Where do I even start? I guess I should start by pointing to one of the articles on this new trial data release. So, big shocker...in a trial of 400 patients with acute exacerbations of their schizophrenia symptoms who were willing to submit to hospitalization for at least 10 days, Invega showed better efficacy scores on the PANSS than did Seroquel *yawn*. Anyone care to guess what percentage of the US population meets those criteria? An even better question is what percentage of Seroquel's patient population is at risk? It's got to be at least 2 maybe 3 patients. Why even bother with this study? OK, and I'm reaching here, perhaps Janssen is considering a re-launch with a focus on more severe patients representing a new willingness to cannibalize its own Risperdal share and perhaps steal some share from the perennial metabolic whipping boy Zyprexa. At least now JNJ will have something to tout on their conference call.
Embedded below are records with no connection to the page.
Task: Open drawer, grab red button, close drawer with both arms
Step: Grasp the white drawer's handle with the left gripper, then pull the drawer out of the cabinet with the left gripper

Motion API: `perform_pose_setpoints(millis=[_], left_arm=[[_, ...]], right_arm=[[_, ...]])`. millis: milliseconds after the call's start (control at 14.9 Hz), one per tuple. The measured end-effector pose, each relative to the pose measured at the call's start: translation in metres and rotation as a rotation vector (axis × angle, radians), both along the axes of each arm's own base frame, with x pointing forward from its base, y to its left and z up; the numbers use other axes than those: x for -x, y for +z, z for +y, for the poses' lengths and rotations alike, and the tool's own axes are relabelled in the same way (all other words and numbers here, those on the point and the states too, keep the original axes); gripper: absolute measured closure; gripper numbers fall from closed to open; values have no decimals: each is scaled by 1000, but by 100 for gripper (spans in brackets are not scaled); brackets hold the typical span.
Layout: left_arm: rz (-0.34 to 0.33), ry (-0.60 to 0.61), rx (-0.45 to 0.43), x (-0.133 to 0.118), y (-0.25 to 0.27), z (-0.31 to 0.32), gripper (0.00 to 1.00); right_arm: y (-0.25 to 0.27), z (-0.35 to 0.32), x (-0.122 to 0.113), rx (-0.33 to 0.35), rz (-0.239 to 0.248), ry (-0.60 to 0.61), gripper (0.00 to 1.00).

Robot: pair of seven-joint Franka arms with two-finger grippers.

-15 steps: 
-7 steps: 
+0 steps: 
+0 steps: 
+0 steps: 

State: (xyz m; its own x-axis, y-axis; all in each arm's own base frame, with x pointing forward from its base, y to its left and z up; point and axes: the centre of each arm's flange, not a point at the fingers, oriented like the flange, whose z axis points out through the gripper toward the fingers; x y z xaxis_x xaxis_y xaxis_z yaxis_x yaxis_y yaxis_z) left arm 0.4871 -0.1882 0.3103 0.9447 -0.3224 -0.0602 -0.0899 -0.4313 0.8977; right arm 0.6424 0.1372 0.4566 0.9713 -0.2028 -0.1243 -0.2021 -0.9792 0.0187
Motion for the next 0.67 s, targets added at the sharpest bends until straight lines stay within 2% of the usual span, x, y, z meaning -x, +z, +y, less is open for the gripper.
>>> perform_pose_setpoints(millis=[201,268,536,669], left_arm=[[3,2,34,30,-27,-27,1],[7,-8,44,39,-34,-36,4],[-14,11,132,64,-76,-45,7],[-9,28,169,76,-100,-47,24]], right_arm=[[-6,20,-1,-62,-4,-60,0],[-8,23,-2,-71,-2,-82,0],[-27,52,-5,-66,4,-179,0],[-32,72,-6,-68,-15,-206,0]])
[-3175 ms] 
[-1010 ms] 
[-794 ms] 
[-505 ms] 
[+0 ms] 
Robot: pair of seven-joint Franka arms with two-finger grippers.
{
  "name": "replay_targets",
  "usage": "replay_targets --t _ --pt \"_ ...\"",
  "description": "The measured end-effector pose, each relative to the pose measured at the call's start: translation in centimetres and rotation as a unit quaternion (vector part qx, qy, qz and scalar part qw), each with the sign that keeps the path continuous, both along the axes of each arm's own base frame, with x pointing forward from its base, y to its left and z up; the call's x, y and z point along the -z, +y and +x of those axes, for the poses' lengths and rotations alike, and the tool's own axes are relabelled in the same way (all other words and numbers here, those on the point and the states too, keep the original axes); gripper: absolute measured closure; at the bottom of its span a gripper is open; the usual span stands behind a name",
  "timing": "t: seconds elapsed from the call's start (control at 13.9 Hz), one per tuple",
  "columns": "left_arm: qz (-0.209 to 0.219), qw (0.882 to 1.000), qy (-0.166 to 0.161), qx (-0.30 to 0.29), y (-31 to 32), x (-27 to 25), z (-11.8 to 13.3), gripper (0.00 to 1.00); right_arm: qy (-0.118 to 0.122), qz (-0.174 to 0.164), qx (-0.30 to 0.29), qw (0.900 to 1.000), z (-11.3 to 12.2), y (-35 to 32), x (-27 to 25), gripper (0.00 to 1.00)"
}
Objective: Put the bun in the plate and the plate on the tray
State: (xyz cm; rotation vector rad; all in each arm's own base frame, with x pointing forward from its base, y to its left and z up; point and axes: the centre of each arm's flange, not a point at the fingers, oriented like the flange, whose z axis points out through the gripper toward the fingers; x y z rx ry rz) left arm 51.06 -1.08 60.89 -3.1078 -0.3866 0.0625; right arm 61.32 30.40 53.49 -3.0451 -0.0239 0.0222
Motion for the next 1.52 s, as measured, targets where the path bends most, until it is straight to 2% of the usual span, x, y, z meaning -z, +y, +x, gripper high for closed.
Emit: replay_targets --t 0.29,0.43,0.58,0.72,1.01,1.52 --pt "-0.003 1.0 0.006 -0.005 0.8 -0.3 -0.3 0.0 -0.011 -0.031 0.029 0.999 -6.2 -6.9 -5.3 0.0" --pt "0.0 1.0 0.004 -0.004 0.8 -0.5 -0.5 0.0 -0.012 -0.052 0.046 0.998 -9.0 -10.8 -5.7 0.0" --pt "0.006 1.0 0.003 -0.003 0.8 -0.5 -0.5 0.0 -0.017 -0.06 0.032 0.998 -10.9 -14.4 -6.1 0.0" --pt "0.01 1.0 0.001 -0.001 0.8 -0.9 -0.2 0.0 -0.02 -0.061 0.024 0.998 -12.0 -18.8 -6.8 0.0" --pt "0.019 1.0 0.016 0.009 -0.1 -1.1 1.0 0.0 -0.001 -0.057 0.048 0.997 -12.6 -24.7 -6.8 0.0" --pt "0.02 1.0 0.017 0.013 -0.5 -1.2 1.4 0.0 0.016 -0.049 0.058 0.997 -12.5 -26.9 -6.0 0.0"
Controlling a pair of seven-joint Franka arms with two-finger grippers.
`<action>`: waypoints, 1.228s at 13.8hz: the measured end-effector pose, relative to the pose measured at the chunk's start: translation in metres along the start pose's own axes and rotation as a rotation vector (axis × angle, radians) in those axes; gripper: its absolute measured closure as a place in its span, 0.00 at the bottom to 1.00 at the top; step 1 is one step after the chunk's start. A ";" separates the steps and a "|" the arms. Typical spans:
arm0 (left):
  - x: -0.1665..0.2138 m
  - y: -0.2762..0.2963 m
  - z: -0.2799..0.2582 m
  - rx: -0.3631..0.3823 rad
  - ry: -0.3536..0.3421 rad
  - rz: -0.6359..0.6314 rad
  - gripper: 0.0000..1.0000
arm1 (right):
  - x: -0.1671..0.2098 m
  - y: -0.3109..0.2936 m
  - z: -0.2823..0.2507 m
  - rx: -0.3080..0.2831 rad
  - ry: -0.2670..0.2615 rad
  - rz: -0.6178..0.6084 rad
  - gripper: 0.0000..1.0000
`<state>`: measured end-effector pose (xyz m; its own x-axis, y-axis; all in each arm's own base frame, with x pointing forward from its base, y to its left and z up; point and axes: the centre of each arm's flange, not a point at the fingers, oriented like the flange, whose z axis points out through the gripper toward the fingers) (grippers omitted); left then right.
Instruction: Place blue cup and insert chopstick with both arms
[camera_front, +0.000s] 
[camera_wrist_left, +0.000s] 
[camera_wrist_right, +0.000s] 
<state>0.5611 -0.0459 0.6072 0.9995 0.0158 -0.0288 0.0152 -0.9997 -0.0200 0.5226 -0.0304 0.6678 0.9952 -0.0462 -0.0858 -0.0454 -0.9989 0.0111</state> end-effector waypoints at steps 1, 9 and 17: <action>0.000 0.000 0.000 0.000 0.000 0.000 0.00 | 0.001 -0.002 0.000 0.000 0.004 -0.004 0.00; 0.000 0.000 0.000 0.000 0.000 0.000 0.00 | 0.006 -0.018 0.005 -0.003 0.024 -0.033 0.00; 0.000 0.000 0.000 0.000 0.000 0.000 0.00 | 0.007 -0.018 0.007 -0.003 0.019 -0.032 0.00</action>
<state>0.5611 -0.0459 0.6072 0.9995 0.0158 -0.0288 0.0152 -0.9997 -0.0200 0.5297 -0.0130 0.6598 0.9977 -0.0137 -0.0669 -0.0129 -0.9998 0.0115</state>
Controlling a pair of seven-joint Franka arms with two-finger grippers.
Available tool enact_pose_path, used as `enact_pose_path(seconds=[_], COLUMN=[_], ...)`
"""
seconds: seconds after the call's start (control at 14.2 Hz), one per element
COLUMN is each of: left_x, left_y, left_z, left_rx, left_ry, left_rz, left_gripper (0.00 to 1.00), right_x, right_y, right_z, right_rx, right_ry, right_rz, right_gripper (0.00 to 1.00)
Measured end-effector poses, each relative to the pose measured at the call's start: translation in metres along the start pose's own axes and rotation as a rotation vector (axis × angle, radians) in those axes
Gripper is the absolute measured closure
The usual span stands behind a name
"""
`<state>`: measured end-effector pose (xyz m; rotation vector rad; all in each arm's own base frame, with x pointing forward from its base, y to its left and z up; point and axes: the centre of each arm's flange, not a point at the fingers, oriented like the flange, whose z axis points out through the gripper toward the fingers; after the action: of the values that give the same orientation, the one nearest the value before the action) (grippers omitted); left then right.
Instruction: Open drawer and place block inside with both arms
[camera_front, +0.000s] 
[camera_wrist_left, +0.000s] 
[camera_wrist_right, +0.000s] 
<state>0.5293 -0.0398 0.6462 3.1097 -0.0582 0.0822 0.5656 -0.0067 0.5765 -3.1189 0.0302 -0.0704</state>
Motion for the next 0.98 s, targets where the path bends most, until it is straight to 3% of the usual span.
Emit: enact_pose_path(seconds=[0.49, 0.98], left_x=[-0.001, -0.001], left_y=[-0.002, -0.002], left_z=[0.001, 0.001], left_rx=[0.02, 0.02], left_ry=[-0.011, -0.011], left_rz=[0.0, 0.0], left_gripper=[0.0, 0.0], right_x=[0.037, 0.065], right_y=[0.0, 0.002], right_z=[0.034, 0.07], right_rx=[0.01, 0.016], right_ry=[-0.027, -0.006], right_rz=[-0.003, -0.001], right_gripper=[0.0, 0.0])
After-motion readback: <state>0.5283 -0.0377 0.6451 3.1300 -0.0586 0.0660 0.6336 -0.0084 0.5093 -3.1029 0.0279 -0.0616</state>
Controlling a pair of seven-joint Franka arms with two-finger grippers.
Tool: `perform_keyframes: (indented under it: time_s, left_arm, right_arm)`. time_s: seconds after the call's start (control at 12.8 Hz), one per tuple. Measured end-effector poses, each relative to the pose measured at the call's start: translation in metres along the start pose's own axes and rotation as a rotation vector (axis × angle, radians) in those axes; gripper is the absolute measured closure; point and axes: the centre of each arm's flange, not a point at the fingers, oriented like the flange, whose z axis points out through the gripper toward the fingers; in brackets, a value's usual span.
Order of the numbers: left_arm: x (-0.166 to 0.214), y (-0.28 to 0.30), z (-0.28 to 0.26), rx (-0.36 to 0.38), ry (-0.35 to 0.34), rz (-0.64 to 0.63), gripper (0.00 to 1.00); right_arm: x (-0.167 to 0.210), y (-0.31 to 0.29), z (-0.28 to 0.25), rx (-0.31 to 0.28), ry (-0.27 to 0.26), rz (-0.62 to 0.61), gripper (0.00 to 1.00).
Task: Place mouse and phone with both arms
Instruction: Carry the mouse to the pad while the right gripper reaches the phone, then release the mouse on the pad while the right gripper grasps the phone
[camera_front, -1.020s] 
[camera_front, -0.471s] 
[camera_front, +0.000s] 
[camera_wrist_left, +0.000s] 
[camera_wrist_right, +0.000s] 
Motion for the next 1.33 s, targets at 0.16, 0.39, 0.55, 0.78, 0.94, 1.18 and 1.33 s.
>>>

One point I failed to mention in my last post on Invega is mentioned in the article. With regards to the slow uptake it notes "Invega sales got off to a slow start earlier this year partly because managed-care plans didn't give the drug as favorable a position on their preferred-drug lists as J&J, New Brunswick, N.J., would have liked." There's little doubt that this is true. JNJ was trying to suggest Invega was at price parity with Risperdal when in fact a one-day supply was about twice the cost. MCO's saw through it and either didn't add them to formularies or placed them on a different tier than JNJ had forecasted. Someone with more knowledge than me around managed care formularies should comment here to further elaborate.